Nelayan ini adalah anggota dari pemimpin nelayan yang tugasnya adalah bekerja bersama nelayan-nelayan lain dalam satu sampan. Ia dalam konteks ritual mantra melaut adalah mengikuti upacara tersebut dan selalu mengikuti mantra yang diucapkan oleh pemimpin nelayan. Nelayan ini nantinya di laut akan menangkap ikan secara bersama-sama dengan pemimpin nelayan dan para nelayan lain.

(c) Nelayan 2

Sama dengan nelayan 1 maka nelayan 2 ini tugasnya adalah untuk bekerja bersama-sama nelayan lain dan pemimpin nelayan dalam mencari ikan di laut. Ia juga mengikuti upacara mantra melaut yang dipimpin oleh pemimpin nelayan.

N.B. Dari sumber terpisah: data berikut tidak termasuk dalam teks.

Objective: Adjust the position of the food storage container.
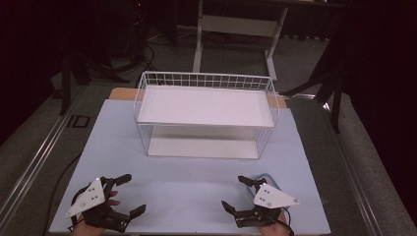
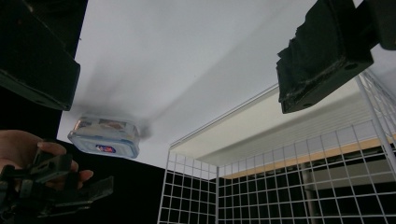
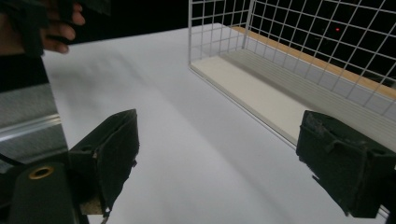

Dalam konteks ritual ini nelayan 2 mengikuti mantra yang diucapkan pemimpin nelayan dan mengamini mantra tersebut yang juga berfungsi sebagau doa. Nelayan ini nantinya akan menangkap ikan di laut dengan menggunakan peralatan penangkapan ikan yang telah disediakan sebelum melaut.